Dataset items
____________________

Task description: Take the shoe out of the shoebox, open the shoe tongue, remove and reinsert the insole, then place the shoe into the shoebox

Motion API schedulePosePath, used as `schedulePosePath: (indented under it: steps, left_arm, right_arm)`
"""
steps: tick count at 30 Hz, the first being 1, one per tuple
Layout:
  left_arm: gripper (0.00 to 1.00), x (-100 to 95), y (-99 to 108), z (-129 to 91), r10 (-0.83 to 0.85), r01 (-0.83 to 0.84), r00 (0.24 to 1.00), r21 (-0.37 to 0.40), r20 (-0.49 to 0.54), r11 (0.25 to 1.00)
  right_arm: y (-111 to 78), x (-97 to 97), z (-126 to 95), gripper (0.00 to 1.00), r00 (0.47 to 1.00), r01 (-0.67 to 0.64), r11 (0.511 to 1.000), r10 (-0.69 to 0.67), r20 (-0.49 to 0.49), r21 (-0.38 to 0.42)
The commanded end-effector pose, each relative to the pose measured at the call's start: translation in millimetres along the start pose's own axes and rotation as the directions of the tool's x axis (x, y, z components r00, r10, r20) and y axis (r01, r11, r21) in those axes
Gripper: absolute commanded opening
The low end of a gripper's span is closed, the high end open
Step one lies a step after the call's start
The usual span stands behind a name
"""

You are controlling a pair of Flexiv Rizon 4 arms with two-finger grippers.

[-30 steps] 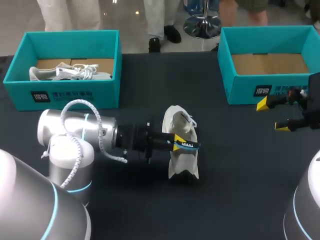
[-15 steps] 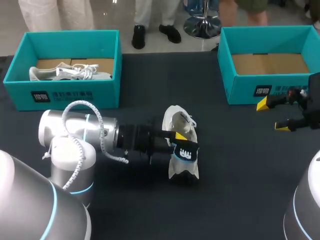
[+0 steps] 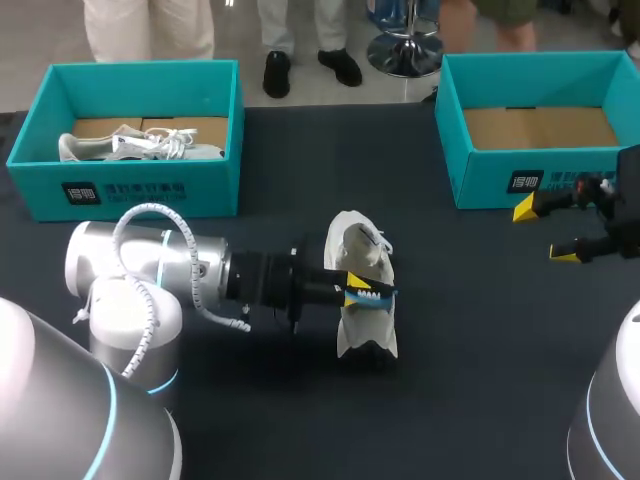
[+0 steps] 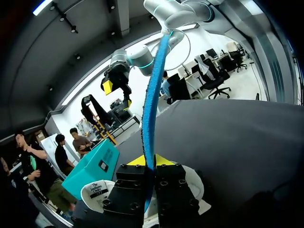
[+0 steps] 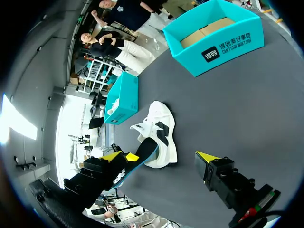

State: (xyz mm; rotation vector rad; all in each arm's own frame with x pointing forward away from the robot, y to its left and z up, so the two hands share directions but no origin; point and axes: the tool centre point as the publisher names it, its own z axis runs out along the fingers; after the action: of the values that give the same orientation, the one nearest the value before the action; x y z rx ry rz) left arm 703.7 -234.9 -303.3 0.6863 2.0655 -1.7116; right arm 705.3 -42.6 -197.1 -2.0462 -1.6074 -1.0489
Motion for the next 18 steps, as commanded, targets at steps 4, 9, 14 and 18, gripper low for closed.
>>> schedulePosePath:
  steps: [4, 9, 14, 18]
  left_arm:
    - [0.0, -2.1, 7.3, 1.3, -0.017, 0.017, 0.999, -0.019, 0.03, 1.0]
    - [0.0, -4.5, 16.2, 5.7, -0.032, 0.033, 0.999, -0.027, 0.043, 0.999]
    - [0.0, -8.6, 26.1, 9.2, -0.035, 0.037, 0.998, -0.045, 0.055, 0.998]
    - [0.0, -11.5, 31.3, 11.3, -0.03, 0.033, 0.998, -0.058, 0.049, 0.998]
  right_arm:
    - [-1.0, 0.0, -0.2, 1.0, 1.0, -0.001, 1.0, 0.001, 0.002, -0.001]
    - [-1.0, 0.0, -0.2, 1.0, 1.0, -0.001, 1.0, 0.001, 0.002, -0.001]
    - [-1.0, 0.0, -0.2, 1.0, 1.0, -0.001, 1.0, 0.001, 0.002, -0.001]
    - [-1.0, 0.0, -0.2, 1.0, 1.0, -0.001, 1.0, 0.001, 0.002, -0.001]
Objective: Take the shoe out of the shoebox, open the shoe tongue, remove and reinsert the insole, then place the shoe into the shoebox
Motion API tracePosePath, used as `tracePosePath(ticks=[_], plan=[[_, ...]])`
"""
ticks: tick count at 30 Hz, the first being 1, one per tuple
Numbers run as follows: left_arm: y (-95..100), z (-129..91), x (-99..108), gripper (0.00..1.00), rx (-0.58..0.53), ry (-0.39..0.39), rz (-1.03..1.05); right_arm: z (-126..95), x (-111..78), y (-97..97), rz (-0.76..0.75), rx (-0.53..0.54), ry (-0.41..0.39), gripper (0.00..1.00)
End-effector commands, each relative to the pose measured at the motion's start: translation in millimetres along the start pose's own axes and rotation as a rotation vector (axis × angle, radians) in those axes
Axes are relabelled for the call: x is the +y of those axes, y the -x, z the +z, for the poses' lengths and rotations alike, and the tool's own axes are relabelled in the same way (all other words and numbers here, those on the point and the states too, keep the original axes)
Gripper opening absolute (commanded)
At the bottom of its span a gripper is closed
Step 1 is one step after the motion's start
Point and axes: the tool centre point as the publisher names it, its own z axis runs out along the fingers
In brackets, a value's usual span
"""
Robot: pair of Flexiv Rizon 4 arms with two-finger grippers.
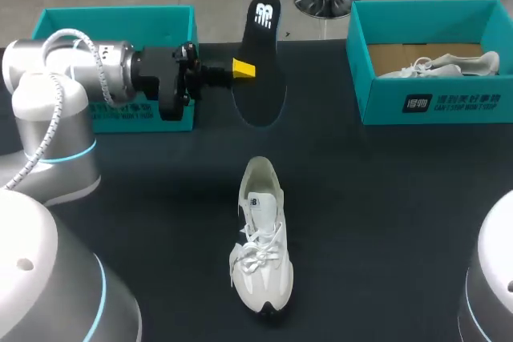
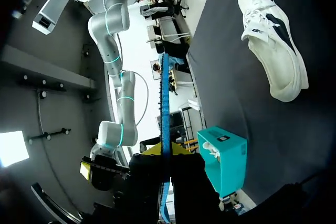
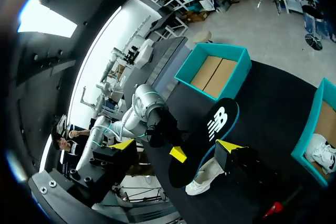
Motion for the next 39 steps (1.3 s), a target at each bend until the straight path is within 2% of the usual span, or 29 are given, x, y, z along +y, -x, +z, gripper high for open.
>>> tracePosePath(ticks=[1, 2, 7, 21, 22, 27, 35, 39], plan=[[-6.3, 2, 7, 0.0, 0.011, -0.021, -0.023, -5, 12.2, -5.3, 0.004, -0.231, -0.144, 1.0], [-7.6, 3, 7, 0.0, 0.013, -0.023, -0.03, -5, 12.4, -6.9, 0.006, -0.252, -0.132, 1.0], [-11.8, 3, 8, 0.0, 0.018, -0.03, -0.063, -5, 2.0, -9.2, 0.059, -0.424, -0.301, 1.0], [-15.5, 6, 6, 0.0, 0.028, -0.017, -0.062, -5, 2.0, -9.2, 0.059, -0.424, -0.301, 1.0], [-15.5, 6, 6, 0.0, 0.028, -0.017, -0.062, -5, 1.4, -7.8, 0.044, -0.435, -0.283, 1.0], [-15.5, 6, 6, 0.0, 0.028, -0.017, -0.062, 4, -16.5, -4.3, 0.055, -0.487, -0.242, 1.0], [-15.5, 6, 6, 0.0, 0.028, -0.017, -0.062, 13, -43.1, -17.6, 0.035, -0.621, -0.203, 1.0], [-15.5, 6, 6, 0.0, 0.028, -0.017, -0.062, 17, -55.4, -22.2, 0.029, -0.636, -0.185, 1.0]])
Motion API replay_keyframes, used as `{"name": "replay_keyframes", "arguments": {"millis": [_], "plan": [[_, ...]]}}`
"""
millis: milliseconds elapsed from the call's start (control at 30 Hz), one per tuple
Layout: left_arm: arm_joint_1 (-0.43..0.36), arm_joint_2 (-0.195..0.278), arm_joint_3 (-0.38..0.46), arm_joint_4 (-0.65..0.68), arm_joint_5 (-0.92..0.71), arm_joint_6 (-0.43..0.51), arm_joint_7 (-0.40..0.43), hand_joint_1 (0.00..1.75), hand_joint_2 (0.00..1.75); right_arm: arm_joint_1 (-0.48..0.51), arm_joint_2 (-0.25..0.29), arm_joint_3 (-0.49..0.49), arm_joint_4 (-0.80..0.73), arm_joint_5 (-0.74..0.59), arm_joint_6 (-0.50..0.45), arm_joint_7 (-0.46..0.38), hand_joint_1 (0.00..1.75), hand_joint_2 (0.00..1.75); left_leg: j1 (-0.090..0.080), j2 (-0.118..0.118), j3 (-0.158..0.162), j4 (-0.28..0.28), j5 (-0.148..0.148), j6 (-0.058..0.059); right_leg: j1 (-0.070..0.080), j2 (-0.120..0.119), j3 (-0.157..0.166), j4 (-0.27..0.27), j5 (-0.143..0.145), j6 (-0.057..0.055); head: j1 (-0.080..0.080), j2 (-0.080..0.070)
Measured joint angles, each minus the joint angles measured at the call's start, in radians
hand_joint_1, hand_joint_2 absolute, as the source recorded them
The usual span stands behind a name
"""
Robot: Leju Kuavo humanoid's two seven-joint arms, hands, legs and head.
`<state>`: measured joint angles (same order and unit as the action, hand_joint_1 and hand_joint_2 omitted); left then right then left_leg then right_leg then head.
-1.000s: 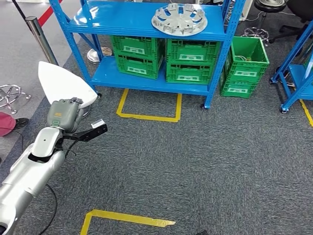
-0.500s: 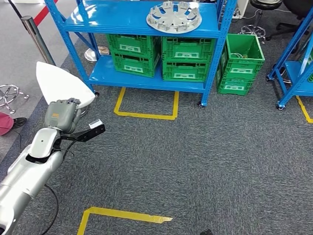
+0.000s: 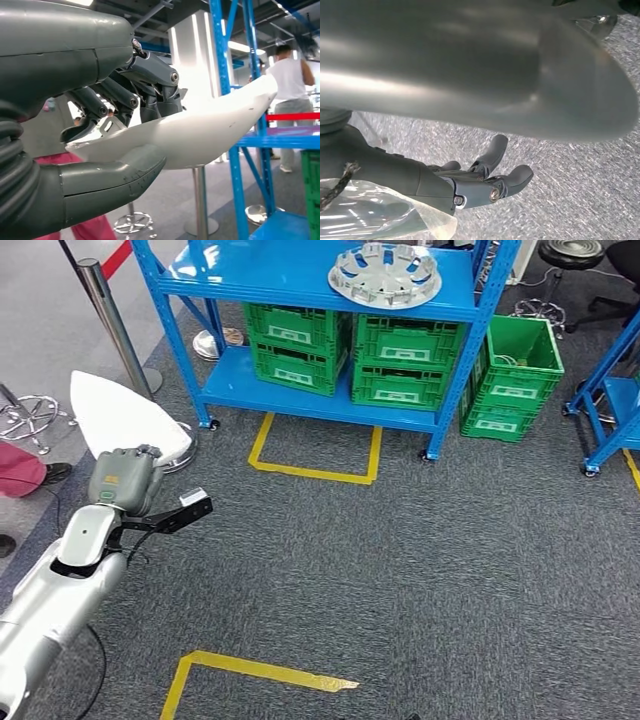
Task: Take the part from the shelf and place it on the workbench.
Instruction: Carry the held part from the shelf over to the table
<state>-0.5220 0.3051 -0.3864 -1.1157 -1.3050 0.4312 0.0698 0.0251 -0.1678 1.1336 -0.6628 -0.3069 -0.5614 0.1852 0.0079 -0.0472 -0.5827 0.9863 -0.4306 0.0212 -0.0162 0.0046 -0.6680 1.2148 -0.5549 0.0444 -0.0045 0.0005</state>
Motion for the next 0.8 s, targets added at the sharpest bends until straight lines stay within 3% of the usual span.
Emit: {"name": "replay_keyframes", "arguments": {"millis": [67,133,200,233,300,367,433,467,500,567,633,700,733,800], "plan": [[-0.001,0.0,0.001,0.0,0.0,0.0,0.0,1.75,1.75,0.001,-0.002,0.0,-0.005,0.007,0.0,0.004,0.0,0.0,0.003,-0.019,-0.006,0.01,-0.002,-0.011,-0.011,0.046,0.074,-0.136,0.047,0.005,0.001,0.0],[-0.005,0.0,0.003,-0.001,0.0,-0.002,0.0,1.75,1.75,0.002,-0.003,0.0,-0.014,0.013,0.0,0.008,0.0,0.0,0.004,-0.04,-0.02,0.021,0.002,-0.025,-0.017,0.082,0.106,-0.194,0.053,0.003,0.0,0.0],[-0.006,0.001,0.004,-0.002,0.0,-0.005,0.0,1.75,1.75,0.005,-0.004,-0.001,-0.024,0.019,0.0,0.016,0.0,0.0,0.007,-0.062,-0.032,0.023,0.009,-0.037,-0.014,0.067,0.105,-0.192,0.054,-0.008,0.0,0.0],[-0.005,0.003,0.005,-0.003,0.0,-0.006,0.001,1.75,1.75,0.006,-0.006,-0.001,-0.03,0.023,0.0,0.021,0.0,0.0,0.008,-0.061,-0.036,0.026,0.007,-0.041,-0.014,0.055,0.105,-0.192,0.056,-0.013,0.0,0.0],[-0.006,0.006,0.006,-0.003,0.0,-0.006,0.003,1.75,1.75,0.008,-0.01,-0.003,-0.044,0.031,0.0,0.029,0.0,0.0,0.007,-0.024,-0.062,0.083,-0.03,-0.049,-0.014,0.03,0.106,-0.194,0.059,-0.026,-0.007,0.0],[-0.009,0.005,0.005,-0.003,0.0,-0.006,0.005,1.75,1.75,0.012,-0.014,-0.005,-0.054,0.038,0.0,0.033,0.0,0.0,0.007,0.024,-0.12,0.215,-0.096,-0.054,-0.009,0.002,0.105,-0.194,0.058,-0.034,-0.014,0.0],[-0.007,0.003,0.004,-0.003,0.0,-0.007,0.005,1.75,1.75,0.015,-0.017,-0.006,-0.059,0.044,0.0,0.036,0.0,0.0,0.007,0.039,-0.159,0.312,-0.127,-0.055,-0.005,-0.027,0.105,-0.194,0.057,-0.036,-0.015,0.0],[-0.006,0.002,0.004,-0.003,0.0,-0.008,0.006,1.75,1.75,0.015,-0.018,-0.007,-0.062,0.049,0.001,0.039,0.0,0.0,0.007,0.041,-0.154,0.308,-0.115,-0.053,-0.003,-0.04,0.105,-0.194,0.056,-0.037,-0.015,0.0],[-0.005,0.003,0.004,-0.003,0.0,-0.009,0.006,1.75,1.75,0.015,-0.019,-0.008,-0.067,0.054,0.001,0.044,0.0,0.0,0.005,0.046,-0.129,0.265,-0.087,-0.049,-0.002,-0.053,0.106,-0.194,0.055,-0.037,-0.015,0.0],[-0.009,0.003,0.004,-0.003,0.0,-0.011,0.009,1.75,1.75,0.014,-0.02,-0.011,-0.078,0.066,0.001,0.053,0.0,0.0,-0.005,0.083,-0.055,0.128,-0.029,-0.035,0.003,-0.077,0.109,-0.193,0.052,-0.036,-0.014,0.0],[-0.015,0.003,0.005,-0.003,0.0,-0.012,0.01,1.75,1.75,0.013,-0.021,-0.016,-0.083,0.074,0.003,0.056,0.0,0.0,-0.017,0.114,-0.015,0.043,-0.013,-0.024,0.009,-0.099,0.109,-0.193,0.049,-0.031,-0.014,0.0],[-0.017,0.004,0.005,-0.003,0.0,-0.011,0.011,1.75,1.75,0.013,-0.021,-0.018,-0.085,0.08,0.006,0.055,0.0,0.0,-0.02,0.101,-0.016,0.029,-0.016,-0.016,0.011,-0.123,0.11,-0.195,0.048,-0.025,-0.014,0.0],[-0.017,0.006,0.005,-0.003,0.0,-0.011,0.011,1.75,1.75,0.012,-0.022,-0.02,-0.086,0.082,0.008,0.054,0.0,0.0,-0.018,0.09,-0.016,0.025,-0.012,-0.012,0.011,-0.12,0.11,-0.194,0.044,-0.021,-0.013,0.0],[-0.019,0.006,0.005,-0.003,0.0,-0.012,0.012,1.75,1.75,0.011,-0.024,-0.023,-0.088,0.087,0.01,0.055,0.0,0.0,-0.011,0.069,-0.015,0.016,-0.004,-0.001,0.008,-0.071,0.09,-0.152,0.013,-0.014,-0.012,0.0]]}}
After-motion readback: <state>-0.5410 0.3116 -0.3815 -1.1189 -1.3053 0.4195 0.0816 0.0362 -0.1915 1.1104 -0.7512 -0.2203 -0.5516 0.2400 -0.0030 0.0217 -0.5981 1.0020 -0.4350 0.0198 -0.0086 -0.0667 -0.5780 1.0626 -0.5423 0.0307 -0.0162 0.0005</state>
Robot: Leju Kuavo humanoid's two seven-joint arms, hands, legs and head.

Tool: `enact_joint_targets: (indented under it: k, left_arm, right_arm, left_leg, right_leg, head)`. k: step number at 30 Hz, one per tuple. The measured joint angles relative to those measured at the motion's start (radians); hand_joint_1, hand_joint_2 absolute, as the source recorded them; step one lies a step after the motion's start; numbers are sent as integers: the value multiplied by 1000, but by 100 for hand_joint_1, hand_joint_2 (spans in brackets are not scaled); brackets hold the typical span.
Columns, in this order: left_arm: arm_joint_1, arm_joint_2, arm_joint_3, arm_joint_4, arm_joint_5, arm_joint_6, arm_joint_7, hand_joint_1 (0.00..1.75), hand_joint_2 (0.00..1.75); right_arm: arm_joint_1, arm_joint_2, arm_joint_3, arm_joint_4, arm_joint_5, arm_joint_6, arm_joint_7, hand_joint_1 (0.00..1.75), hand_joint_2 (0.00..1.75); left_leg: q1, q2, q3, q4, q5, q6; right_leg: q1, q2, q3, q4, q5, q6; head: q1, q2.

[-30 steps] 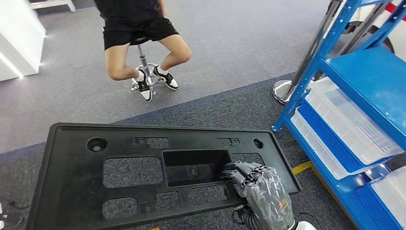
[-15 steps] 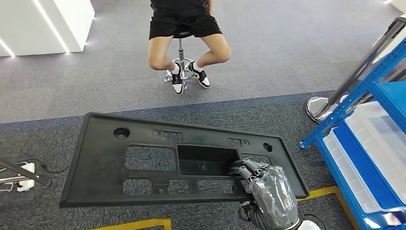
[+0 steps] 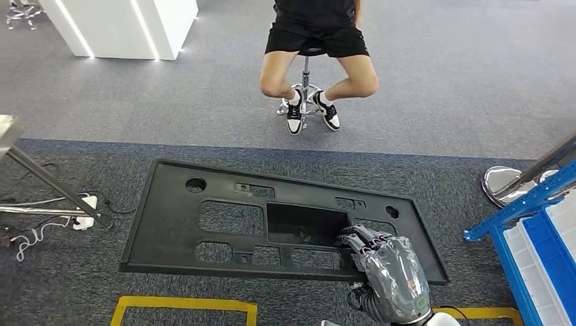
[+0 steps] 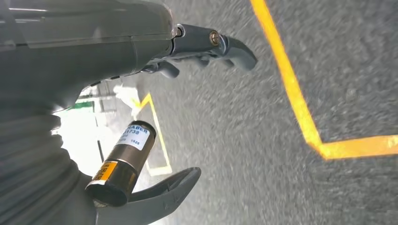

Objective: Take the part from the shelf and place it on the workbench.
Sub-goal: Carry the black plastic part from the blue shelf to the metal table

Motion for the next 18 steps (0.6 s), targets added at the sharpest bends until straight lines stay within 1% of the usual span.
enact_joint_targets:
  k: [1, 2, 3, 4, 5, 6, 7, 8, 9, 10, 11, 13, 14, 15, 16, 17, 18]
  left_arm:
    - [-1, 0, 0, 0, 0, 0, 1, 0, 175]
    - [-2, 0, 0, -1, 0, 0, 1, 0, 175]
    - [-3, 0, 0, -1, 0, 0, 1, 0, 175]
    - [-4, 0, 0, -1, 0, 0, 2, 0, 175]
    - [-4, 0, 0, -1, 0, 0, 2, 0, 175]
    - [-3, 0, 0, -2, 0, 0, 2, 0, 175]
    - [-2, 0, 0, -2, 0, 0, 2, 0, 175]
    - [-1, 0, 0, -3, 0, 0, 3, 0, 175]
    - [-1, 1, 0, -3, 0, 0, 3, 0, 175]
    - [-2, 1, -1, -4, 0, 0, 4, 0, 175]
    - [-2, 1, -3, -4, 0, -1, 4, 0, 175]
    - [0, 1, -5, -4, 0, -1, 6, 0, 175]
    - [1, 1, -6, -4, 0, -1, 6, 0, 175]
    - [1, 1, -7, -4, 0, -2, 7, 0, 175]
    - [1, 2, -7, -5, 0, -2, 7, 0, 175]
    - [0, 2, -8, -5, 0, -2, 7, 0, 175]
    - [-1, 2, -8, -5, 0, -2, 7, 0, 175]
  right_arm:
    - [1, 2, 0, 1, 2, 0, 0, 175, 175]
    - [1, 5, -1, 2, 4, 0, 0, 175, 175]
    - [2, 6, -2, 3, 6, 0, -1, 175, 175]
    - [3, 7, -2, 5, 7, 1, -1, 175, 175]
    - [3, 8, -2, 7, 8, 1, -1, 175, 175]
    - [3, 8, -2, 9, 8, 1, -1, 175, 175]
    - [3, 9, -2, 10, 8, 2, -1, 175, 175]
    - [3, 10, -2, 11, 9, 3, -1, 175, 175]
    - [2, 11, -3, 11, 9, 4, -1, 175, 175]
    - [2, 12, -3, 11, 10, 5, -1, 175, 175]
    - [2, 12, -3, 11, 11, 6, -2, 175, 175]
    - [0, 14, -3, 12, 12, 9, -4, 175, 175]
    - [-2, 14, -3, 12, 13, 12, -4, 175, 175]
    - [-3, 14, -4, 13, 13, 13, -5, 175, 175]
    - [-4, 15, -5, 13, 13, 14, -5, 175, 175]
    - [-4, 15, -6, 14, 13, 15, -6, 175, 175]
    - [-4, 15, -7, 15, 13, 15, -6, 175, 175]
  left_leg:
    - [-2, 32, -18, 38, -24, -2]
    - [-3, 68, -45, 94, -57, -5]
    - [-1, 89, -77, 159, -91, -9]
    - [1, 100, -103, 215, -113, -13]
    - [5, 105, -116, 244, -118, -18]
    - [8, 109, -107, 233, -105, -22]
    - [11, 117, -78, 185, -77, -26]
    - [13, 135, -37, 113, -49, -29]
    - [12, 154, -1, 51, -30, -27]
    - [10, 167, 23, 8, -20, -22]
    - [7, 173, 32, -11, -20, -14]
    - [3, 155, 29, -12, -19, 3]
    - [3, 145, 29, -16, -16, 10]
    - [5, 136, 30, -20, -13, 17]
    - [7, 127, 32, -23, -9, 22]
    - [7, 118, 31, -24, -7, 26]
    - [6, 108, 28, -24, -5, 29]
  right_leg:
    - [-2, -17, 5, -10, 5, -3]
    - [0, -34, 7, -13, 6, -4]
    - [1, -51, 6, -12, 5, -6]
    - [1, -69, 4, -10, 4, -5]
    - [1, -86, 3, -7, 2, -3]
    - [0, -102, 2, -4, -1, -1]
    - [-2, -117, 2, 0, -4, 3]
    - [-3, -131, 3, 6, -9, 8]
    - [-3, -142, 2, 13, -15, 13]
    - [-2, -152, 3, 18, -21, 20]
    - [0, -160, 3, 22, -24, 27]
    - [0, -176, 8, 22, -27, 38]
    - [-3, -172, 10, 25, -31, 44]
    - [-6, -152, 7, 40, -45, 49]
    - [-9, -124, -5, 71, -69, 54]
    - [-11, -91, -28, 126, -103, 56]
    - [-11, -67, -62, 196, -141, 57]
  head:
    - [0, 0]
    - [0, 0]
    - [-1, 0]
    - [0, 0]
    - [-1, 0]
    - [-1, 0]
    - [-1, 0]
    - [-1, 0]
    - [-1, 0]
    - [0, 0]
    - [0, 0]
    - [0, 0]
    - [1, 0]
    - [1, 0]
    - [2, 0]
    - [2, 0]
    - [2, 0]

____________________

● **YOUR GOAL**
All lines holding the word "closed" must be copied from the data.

● **RESPONSE**
The low end of a gripper's span is closed, the high end open
Motion for the next 18 steps, as commanded, targets at steps 4, 9, 14 and 18, gripper low for closed.
At the bottom of its span a gripper is closed

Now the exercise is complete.